Many of our larger investment management clients are doing business in Asia. And – at the risk of sounding stalkery – where they go, we go.
In our recent forays into Asian markets, our client meetings have thrown up a recurring theme. There’s often a disconnect in how asset managers – usually with centralised marketing departments in London or New York – are communicating with clients in Asia. In short, they’re having to make do with content that has been written in the UK for UK clients, or in the US for clients stateside. Given the huge growth in middle-income demographics in Asia in the next decade, this is a missed opportunity.
So, here are some quick wins that should help make your investment communications more meaningful for your Asian clients.
1. Think about who you’re talking to
This may seem like an obvious one, but you need to know your customer before you can communicate investment ideas to them. Asia is not a homogenous continent, and that diversity requires a diverse approach to communication.
According to McKinsey, Asia is on course to represent 50% of the world’s GDP by 2040, up from just under a third in 2000. But attention-grabbing headlines like this have a tendency to mask the individuality of Asian countries in terms of savings habits, consumption trends and spending power.
In Nepal, for example, average annual income is estimated to be $849, while in Singapore, it’s $57,714. In China, the economy is becoming more reliant on consumption, but saving is still a priority – China’s savings rate is among the highest in the world at more than 30%. This is a legacy of historical events such as the Great Leap Forward and the Cultural Revolution. Chinese investors also tend to be more risk-averse. In Japan, meanwhile, society is structured around the idea of the collective, not the individual, and the population is ageing – the proportion of working people to over-65s is two to one.
These are just a few regional differences, but there are countless others. So, before you put pen to paper for your Asian clients, learn about the local culture of your target market, and think about which investment messages are likely to hit home.
2. Repurpose and localise your content
Let’s say you’ve invested time and money in writing a great white paper for investors in the UK or the US. Obviously, you want to get the most of it, which could include adapting it for use by new readers in other countries. But before you bundle it off to the translator, it’s important to review it with an eye for content that’s aimed for UK and US readers.
For example, a piece of copy that references the Financial Conduct Authority or dwells on the travails of MiFID will be of no practical use to an Asian reader. Even if it’s just a paragraph in an otherwise useful piece of writing, it jars and conveys the impression that Asian readers aren’t a priority. Be brutal with your editing, and get rid of any copy that doesn’t speak directly to your clients’ needs.
3. Write for translation
If you’re writing copy from scratch in English, have a thought for the translator who’s next in line in the process. If there’s anything in your copy that’s even slightly woolly or ambiguous, it will make life difficult at the translation stage.

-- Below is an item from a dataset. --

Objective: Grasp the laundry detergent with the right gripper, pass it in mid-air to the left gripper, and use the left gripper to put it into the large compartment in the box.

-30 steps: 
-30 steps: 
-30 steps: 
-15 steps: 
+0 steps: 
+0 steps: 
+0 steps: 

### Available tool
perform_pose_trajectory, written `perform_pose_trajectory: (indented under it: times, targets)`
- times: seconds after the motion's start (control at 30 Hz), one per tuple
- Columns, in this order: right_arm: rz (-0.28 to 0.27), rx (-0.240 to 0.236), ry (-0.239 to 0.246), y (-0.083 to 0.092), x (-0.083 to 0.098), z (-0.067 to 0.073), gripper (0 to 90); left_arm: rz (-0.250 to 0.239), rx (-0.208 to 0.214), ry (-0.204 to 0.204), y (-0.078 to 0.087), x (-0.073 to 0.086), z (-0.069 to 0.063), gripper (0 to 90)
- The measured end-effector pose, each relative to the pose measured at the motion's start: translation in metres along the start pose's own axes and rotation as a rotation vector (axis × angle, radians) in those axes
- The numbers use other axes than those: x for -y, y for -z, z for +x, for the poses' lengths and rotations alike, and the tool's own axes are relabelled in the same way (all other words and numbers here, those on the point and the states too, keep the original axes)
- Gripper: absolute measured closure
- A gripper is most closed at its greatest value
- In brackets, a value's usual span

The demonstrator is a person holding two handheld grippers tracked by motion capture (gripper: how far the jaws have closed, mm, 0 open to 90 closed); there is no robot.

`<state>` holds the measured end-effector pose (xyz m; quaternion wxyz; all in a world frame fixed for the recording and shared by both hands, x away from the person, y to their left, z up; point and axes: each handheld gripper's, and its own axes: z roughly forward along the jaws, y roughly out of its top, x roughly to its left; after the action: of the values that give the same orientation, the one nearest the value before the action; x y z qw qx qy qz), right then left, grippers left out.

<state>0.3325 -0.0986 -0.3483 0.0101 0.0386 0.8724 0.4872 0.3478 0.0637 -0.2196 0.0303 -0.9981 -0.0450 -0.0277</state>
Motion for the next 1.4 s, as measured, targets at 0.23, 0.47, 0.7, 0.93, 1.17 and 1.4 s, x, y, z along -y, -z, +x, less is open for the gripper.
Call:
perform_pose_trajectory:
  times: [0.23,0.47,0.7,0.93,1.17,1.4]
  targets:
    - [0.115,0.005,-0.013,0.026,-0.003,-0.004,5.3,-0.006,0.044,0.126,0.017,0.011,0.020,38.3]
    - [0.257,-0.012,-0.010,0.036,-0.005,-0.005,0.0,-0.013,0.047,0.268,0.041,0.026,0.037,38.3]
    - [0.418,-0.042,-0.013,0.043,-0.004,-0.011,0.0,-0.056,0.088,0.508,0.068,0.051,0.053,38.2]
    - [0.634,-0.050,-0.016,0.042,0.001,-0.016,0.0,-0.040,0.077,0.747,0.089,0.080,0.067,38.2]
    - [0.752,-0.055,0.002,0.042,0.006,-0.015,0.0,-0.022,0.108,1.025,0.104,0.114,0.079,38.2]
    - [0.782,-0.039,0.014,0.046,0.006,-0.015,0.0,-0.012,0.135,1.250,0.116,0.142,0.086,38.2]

It’s yet another brilliant reason to ditch the jargon, because the quality of your local-language translation hinges on the quality of the original in English. As we say in Scotland, you can’t make a silk purse out of a sow’s ear. And this colourful proverb nicely introduces our next point: be mindful of regional phrases and idiomatic language. We all want our writing to stand out, and there’s a lot to be said for a colourful metaphor. But think about how well the language and imagery you have in mind will play to an international reader – especially when translated. If in doubt, cut it out.
4. Work with a local partner
A local partner can give you the informed insights that make all the difference. They’re an invaluable source of knowledge, providing the cultural context that makes communicating with your Asian clients natural and effective. Put in the time to find a partner who’s a good fit for your business.
We spent two years researching potential partners before setting up a joint venture with Beijing Pin Wen Yue Xiang Brand Management to create Copylab China. We’re finding that spending time to find the right local partner pays dividends. As the Chinese philosopher Confucius said, “success depends upon previous preparation, and without such preparation there is sure to be failure”.